Your instructions –
Your task is to return the data below, word for word.

╭─ Material shown

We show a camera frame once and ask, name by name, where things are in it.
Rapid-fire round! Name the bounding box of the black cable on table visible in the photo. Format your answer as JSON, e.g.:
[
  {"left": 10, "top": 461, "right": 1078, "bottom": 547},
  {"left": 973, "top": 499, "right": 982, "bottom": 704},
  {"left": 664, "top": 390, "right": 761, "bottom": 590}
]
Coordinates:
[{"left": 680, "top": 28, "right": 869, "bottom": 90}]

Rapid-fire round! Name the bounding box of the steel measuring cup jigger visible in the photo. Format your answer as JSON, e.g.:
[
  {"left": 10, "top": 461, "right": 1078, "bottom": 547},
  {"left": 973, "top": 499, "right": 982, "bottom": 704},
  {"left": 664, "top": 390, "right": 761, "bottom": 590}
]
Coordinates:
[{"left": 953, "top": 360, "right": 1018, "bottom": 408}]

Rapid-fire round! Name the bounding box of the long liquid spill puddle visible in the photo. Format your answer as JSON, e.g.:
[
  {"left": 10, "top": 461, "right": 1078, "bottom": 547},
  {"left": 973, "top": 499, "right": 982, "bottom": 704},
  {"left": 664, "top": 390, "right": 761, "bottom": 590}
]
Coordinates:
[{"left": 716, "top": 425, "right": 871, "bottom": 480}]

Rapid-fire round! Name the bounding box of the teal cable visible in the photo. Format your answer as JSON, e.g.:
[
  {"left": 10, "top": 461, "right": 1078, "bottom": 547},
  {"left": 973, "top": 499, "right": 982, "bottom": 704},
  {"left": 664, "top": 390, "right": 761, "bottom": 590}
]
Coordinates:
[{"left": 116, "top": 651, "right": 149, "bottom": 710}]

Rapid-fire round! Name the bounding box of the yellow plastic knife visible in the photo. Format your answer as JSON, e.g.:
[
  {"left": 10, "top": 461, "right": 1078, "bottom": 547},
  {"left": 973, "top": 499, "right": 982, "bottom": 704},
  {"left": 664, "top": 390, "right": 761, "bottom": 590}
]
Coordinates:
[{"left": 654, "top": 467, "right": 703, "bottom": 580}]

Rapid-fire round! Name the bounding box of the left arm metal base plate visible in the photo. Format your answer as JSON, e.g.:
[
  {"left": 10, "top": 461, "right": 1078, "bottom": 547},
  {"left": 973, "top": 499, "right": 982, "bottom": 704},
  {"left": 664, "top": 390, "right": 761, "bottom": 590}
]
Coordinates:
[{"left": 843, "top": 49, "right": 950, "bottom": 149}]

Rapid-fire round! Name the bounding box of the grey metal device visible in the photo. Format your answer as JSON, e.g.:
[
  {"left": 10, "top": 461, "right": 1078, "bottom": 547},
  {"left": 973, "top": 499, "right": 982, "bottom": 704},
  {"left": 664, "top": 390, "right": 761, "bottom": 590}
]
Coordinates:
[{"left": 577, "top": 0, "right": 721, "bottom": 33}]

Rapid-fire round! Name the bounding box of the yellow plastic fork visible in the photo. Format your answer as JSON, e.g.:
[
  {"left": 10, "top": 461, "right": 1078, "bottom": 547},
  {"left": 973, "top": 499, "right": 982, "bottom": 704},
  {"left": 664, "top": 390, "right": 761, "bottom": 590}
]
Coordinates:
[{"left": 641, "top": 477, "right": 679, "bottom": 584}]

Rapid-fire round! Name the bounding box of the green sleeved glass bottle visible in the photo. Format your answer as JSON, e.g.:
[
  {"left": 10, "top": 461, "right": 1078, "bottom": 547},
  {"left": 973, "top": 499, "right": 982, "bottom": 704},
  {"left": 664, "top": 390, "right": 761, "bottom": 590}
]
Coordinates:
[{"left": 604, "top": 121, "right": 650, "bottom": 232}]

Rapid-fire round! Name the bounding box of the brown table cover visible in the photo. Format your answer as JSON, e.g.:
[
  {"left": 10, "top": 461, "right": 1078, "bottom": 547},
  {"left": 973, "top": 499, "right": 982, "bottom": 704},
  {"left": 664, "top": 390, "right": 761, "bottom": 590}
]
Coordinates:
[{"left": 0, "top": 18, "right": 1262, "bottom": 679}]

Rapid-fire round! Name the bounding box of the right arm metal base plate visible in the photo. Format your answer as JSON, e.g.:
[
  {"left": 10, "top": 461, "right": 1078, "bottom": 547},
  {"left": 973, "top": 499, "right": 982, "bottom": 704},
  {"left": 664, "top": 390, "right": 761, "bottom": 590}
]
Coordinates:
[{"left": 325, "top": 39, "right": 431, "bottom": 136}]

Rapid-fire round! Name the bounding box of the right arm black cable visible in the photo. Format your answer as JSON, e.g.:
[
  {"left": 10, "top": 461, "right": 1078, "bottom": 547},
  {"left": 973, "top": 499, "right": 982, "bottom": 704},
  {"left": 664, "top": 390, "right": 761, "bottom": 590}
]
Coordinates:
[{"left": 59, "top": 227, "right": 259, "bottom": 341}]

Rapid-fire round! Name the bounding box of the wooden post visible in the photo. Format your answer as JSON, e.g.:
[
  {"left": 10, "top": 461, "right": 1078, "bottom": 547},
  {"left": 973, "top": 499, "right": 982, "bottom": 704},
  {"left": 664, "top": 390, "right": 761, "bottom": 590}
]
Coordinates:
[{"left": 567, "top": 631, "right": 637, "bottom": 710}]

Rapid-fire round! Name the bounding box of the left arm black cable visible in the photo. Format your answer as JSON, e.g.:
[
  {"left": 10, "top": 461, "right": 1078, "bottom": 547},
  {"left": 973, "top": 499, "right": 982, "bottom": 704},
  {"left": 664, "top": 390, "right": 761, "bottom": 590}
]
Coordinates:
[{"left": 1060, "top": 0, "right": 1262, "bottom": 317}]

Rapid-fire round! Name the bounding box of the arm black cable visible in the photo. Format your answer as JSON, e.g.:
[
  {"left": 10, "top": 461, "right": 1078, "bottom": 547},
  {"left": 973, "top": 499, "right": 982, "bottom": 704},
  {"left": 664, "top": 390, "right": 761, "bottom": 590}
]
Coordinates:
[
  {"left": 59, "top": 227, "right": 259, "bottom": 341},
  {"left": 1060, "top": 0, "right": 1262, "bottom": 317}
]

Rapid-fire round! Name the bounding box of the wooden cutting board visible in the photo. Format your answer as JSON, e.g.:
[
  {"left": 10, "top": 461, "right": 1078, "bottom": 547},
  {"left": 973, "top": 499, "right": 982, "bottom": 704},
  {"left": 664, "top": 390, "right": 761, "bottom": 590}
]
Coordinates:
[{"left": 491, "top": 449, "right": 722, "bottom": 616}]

╰─

Solution –
We show a camera frame once and ask, name by name, where things are in it.
Rapid-fire round! Name the bounding box of the black cable on table visible in the photo. Format your answer as JSON, e.g.:
[
  {"left": 10, "top": 461, "right": 1078, "bottom": 547},
  {"left": 973, "top": 499, "right": 982, "bottom": 704},
  {"left": 664, "top": 390, "right": 761, "bottom": 590}
]
Coordinates:
[{"left": 680, "top": 28, "right": 869, "bottom": 90}]

Rapid-fire round! Name the bounding box of the steel measuring cup jigger visible in the photo. Format your answer as JSON, e.g.:
[
  {"left": 10, "top": 461, "right": 1078, "bottom": 547},
  {"left": 973, "top": 499, "right": 982, "bottom": 704},
  {"left": 664, "top": 390, "right": 761, "bottom": 590}
]
Coordinates:
[{"left": 953, "top": 360, "right": 1018, "bottom": 408}]

Rapid-fire round! Name the bounding box of the long liquid spill puddle visible in the photo. Format your answer as JSON, e.g.:
[
  {"left": 10, "top": 461, "right": 1078, "bottom": 547},
  {"left": 973, "top": 499, "right": 982, "bottom": 704},
  {"left": 664, "top": 390, "right": 761, "bottom": 590}
]
Coordinates:
[{"left": 716, "top": 425, "right": 871, "bottom": 480}]

Rapid-fire round! Name the bounding box of the teal cable visible in the photo. Format your answer as JSON, e.g.:
[
  {"left": 10, "top": 461, "right": 1078, "bottom": 547},
  {"left": 973, "top": 499, "right": 982, "bottom": 704},
  {"left": 664, "top": 390, "right": 761, "bottom": 590}
]
Coordinates:
[{"left": 116, "top": 651, "right": 149, "bottom": 710}]

Rapid-fire round! Name the bounding box of the yellow plastic knife visible in the photo. Format your answer as JSON, e.g.:
[
  {"left": 10, "top": 461, "right": 1078, "bottom": 547},
  {"left": 973, "top": 499, "right": 982, "bottom": 704},
  {"left": 664, "top": 390, "right": 761, "bottom": 590}
]
Coordinates:
[{"left": 654, "top": 467, "right": 703, "bottom": 580}]

Rapid-fire round! Name the bounding box of the left arm metal base plate visible in the photo. Format your answer as JSON, e.g.:
[
  {"left": 10, "top": 461, "right": 1078, "bottom": 547},
  {"left": 973, "top": 499, "right": 982, "bottom": 704},
  {"left": 664, "top": 390, "right": 761, "bottom": 590}
]
Coordinates:
[{"left": 843, "top": 49, "right": 950, "bottom": 149}]

Rapid-fire round! Name the bounding box of the grey metal device visible in the photo. Format your answer as JSON, e.g.:
[
  {"left": 10, "top": 461, "right": 1078, "bottom": 547},
  {"left": 973, "top": 499, "right": 982, "bottom": 704},
  {"left": 664, "top": 390, "right": 761, "bottom": 590}
]
Coordinates:
[{"left": 577, "top": 0, "right": 721, "bottom": 33}]

Rapid-fire round! Name the bounding box of the yellow plastic fork visible in the photo. Format your answer as JSON, e.g.:
[
  {"left": 10, "top": 461, "right": 1078, "bottom": 547},
  {"left": 973, "top": 499, "right": 982, "bottom": 704},
  {"left": 664, "top": 390, "right": 761, "bottom": 590}
]
Coordinates:
[{"left": 641, "top": 477, "right": 679, "bottom": 584}]

Rapid-fire round! Name the bounding box of the green sleeved glass bottle visible in the photo. Format your answer as JSON, e.g.:
[
  {"left": 10, "top": 461, "right": 1078, "bottom": 547},
  {"left": 973, "top": 499, "right": 982, "bottom": 704},
  {"left": 664, "top": 390, "right": 761, "bottom": 590}
]
Coordinates:
[{"left": 604, "top": 121, "right": 650, "bottom": 232}]

Rapid-fire round! Name the bounding box of the brown table cover visible in the photo. Format your answer as JSON, e.g.:
[
  {"left": 10, "top": 461, "right": 1078, "bottom": 547},
  {"left": 973, "top": 499, "right": 982, "bottom": 704},
  {"left": 664, "top": 390, "right": 761, "bottom": 590}
]
Coordinates:
[{"left": 0, "top": 18, "right": 1262, "bottom": 679}]

Rapid-fire round! Name the bounding box of the right arm metal base plate visible in the photo. Format your answer as JSON, e.g.:
[
  {"left": 10, "top": 461, "right": 1078, "bottom": 547},
  {"left": 973, "top": 499, "right": 982, "bottom": 704},
  {"left": 664, "top": 390, "right": 761, "bottom": 590}
]
Coordinates:
[{"left": 325, "top": 39, "right": 431, "bottom": 136}]

Rapid-fire round! Name the bounding box of the right arm black cable visible in the photo. Format your answer as JSON, e.g.:
[
  {"left": 10, "top": 461, "right": 1078, "bottom": 547},
  {"left": 973, "top": 499, "right": 982, "bottom": 704},
  {"left": 664, "top": 390, "right": 761, "bottom": 590}
]
Coordinates:
[{"left": 59, "top": 227, "right": 259, "bottom": 341}]

Rapid-fire round! Name the bounding box of the wooden post visible in the photo. Format your answer as JSON, e.g.:
[
  {"left": 10, "top": 461, "right": 1078, "bottom": 547},
  {"left": 973, "top": 499, "right": 982, "bottom": 704},
  {"left": 664, "top": 390, "right": 761, "bottom": 590}
]
Coordinates:
[{"left": 567, "top": 631, "right": 637, "bottom": 710}]

Rapid-fire round! Name the bounding box of the left arm black cable visible in the photo. Format your answer as JSON, e.g.:
[
  {"left": 10, "top": 461, "right": 1078, "bottom": 547},
  {"left": 973, "top": 499, "right": 982, "bottom": 704},
  {"left": 664, "top": 390, "right": 761, "bottom": 590}
]
Coordinates:
[{"left": 1060, "top": 0, "right": 1262, "bottom": 317}]

Rapid-fire round! Name the bounding box of the arm black cable visible in the photo. Format your answer as JSON, e.g.:
[
  {"left": 10, "top": 461, "right": 1078, "bottom": 547},
  {"left": 973, "top": 499, "right": 982, "bottom": 704},
  {"left": 664, "top": 390, "right": 761, "bottom": 590}
]
Coordinates:
[
  {"left": 59, "top": 227, "right": 259, "bottom": 341},
  {"left": 1060, "top": 0, "right": 1262, "bottom": 317}
]

Rapid-fire round! Name the bounding box of the wooden cutting board visible in the photo. Format your answer as JSON, e.g.:
[
  {"left": 10, "top": 461, "right": 1078, "bottom": 547},
  {"left": 973, "top": 499, "right": 982, "bottom": 704},
  {"left": 664, "top": 390, "right": 761, "bottom": 590}
]
Coordinates:
[{"left": 491, "top": 449, "right": 722, "bottom": 616}]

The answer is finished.